§ About this exercise:
Only the lines below from the one that holds "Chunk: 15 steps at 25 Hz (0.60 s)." through the one that holds "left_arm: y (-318" should appear in the answer, copied exactly, end lines included and pictures omitted.
━━━ Records shown ━━━
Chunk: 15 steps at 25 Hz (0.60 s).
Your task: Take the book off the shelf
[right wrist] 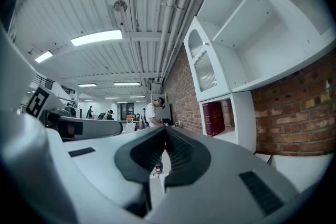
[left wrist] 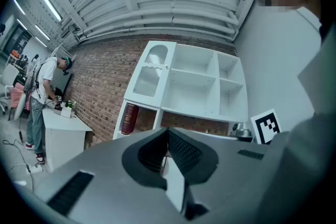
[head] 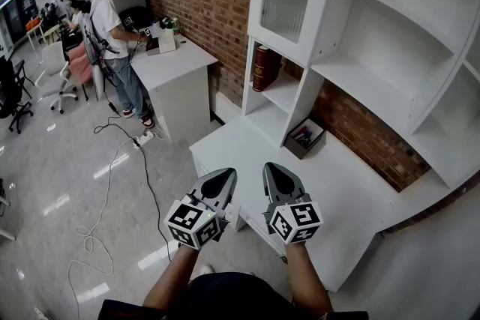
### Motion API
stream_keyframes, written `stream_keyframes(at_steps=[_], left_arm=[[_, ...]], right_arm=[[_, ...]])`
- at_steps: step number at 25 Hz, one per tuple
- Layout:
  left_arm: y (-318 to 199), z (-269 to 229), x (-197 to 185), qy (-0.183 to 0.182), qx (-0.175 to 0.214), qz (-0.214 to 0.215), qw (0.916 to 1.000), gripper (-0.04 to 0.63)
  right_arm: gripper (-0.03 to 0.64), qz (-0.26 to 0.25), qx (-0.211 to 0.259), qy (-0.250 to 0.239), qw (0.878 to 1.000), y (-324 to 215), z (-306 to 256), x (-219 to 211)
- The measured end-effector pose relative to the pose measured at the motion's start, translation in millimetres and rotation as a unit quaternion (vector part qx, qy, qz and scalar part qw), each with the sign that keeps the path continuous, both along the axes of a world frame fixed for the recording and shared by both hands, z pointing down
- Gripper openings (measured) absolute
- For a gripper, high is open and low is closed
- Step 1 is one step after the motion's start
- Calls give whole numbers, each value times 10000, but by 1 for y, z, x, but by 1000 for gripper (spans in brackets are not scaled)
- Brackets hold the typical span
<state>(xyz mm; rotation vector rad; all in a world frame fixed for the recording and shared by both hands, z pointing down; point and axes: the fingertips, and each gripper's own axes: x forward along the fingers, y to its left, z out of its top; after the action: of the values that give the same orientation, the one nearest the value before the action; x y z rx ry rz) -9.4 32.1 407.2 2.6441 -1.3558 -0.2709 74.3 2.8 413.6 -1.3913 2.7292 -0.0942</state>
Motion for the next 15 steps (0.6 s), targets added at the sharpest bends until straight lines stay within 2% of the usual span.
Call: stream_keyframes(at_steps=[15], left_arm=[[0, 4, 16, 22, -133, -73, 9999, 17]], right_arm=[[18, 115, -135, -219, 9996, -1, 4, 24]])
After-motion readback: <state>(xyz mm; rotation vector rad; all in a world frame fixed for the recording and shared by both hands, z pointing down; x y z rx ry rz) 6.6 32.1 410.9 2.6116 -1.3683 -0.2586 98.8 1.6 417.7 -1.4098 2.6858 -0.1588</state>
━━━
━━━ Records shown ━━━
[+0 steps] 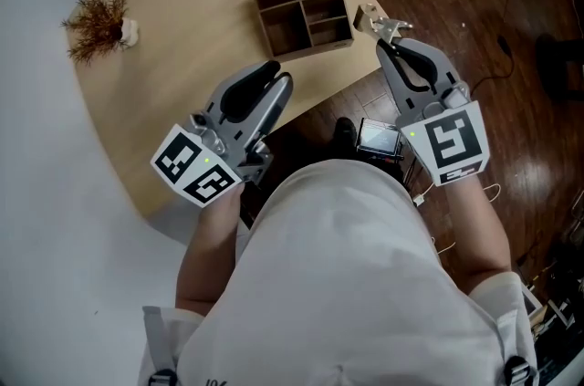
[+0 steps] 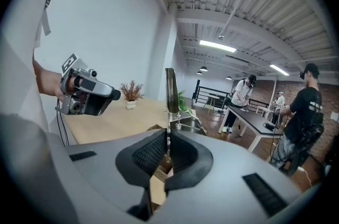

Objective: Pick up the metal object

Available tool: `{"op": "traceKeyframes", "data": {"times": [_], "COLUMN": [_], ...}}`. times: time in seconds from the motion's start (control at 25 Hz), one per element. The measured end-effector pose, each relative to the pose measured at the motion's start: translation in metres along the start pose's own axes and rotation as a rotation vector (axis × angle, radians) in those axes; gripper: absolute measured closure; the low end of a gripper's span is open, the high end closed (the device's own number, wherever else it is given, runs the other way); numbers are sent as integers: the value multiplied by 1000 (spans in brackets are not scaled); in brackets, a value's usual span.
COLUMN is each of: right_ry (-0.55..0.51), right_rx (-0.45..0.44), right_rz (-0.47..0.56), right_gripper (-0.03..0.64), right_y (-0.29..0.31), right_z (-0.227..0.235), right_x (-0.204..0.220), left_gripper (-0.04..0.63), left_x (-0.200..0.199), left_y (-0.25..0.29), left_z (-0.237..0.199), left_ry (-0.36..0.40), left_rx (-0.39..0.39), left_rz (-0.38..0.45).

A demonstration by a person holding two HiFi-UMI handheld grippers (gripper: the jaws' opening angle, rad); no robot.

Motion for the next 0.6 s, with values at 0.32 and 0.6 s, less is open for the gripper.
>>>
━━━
§ Solution to the exercise:
Chunk: 15 steps at 25 Hz (0.60 s).
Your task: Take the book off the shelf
[right wrist] 
[left wrist] 
[head] 
### Motion API
stream_keyframes, written `stream_keyframes(at_steps=[_], left_arm=[[_, ...]], right_arm=[[_, ...]])`
- at_steps: step number at 25 Hz, one per tuple
- Layout:
  left_arm: y (-318 to 199), z (-269 to 229), x (-197 to 185), qy (-0.183 to 0.182), qx (-0.175 to 0.214), qz (-0.214 to 0.215), qw (0.916 to 1.000), gripper (-0.04 to 0.63)

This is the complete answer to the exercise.